Allelic polymorphism of the κ-casein gene includes three main genotypes: AA, AB, and BB. Their variability affects the composition and properties of cow milk. Numerous studies of the κ-casein genotypes in domestic and foreign breeds have revealed a trend of increasing daily milk yield and decreasing protein mass fraction from the B allele to the A allele .
Despite some conflicting results , most researchers agree that the CSN3AA genotype has a positive effect on the thermal stability of milk, while the CSN3BB genotype determines its cheese suitability .
The polymorphism of milk proteins was initially studied on lactating cows by means of electrophoresis and isoelectric focusing. Calves and bulls were genotyped by mass testing of milk from their ancestors and offspring through the female line. Such studies took about 5–6 years. Long duration and high costs made it practically impossible to correct the desired alleles in the animal population .

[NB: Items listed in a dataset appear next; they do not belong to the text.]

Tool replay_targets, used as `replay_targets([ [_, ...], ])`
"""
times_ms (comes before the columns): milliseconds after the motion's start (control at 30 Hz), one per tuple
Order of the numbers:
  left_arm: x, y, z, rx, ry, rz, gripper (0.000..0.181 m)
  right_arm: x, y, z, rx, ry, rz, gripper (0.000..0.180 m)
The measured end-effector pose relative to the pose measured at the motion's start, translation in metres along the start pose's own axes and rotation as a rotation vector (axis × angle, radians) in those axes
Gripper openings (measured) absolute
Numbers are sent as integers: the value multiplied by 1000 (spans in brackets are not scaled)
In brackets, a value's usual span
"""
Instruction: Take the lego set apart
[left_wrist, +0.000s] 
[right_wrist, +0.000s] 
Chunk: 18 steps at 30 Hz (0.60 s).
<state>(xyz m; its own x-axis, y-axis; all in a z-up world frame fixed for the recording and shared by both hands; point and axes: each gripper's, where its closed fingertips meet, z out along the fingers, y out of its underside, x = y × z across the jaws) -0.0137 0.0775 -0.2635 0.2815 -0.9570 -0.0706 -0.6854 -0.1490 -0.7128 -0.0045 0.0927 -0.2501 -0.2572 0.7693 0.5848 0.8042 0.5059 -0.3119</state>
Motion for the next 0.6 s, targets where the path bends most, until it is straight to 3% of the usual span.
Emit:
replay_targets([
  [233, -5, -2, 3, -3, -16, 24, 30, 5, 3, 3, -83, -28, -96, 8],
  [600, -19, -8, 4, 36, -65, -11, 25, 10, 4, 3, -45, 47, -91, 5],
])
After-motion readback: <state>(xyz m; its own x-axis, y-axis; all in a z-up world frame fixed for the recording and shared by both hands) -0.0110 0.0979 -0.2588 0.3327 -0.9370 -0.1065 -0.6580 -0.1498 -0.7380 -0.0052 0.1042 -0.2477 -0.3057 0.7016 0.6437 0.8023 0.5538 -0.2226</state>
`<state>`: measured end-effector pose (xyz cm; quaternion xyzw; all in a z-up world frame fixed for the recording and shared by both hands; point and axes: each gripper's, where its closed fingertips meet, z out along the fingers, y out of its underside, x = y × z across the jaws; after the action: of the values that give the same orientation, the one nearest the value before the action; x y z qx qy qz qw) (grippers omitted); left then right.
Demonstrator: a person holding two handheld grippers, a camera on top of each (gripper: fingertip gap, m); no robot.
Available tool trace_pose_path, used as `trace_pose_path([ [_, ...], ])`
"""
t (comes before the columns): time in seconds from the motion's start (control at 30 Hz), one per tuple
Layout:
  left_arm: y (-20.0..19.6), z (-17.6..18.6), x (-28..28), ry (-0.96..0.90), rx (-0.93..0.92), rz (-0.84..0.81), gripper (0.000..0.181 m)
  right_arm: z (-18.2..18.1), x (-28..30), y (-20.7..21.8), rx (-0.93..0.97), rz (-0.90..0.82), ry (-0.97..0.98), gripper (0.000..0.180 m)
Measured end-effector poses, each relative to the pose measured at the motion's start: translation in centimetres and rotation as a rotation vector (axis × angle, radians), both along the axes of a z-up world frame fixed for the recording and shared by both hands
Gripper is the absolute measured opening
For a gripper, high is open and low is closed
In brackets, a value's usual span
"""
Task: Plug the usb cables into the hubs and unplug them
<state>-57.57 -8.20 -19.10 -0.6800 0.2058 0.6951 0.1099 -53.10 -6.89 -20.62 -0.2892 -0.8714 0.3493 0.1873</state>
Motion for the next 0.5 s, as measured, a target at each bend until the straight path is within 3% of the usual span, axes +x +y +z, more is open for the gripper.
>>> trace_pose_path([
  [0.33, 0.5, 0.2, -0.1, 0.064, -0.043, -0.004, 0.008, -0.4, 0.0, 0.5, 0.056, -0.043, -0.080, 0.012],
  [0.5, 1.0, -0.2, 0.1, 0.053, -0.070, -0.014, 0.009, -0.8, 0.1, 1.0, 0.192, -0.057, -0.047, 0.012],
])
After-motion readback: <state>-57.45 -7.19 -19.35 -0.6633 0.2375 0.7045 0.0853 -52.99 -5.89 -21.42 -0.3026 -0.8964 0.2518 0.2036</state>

New methods of genotyping polymorphic variants of milk proteins at the DNA level opened up wide opportunities for breeding and research. The most widely used method is the polymerase chain reaction (PCR) followed by the analysis of restriction fragment length polymorphism (RFLP) .
The PCR-RFLP analysis made it possible to identify the polymorphism of milk proteins using not only the animal’s biomaterial, but also raw milk and processed materials. In particular, these methods enabled scientists to interpret PCR-RFLP fragments of the DNA extracted from a number of dairy products. This opened up new prospects for milk processors in predicting the technological properties of raw milk [14, 15].
We aimed to compare the results of the κ-casein gene genotypic identification of lactating cows, using whole raw and freeze-dried milk samples. After interpreting the data, we assessed the physicochemical parameters and technological properties of the reconstituted product in order to determine the need for further processing of dried milk.
To achieve this aim, we set the following objectives:
– to genotype cows by the PCR-RFLP analysis for allelic variants of the κ-casein gene in dried and raw milk samples;
– to try out a comprehensive approach to monitoring the technological properties of reconstituted milk using multidirectional methods;
– to assess the influence of κ-casein genetic polymorphism on the technological properties of milk.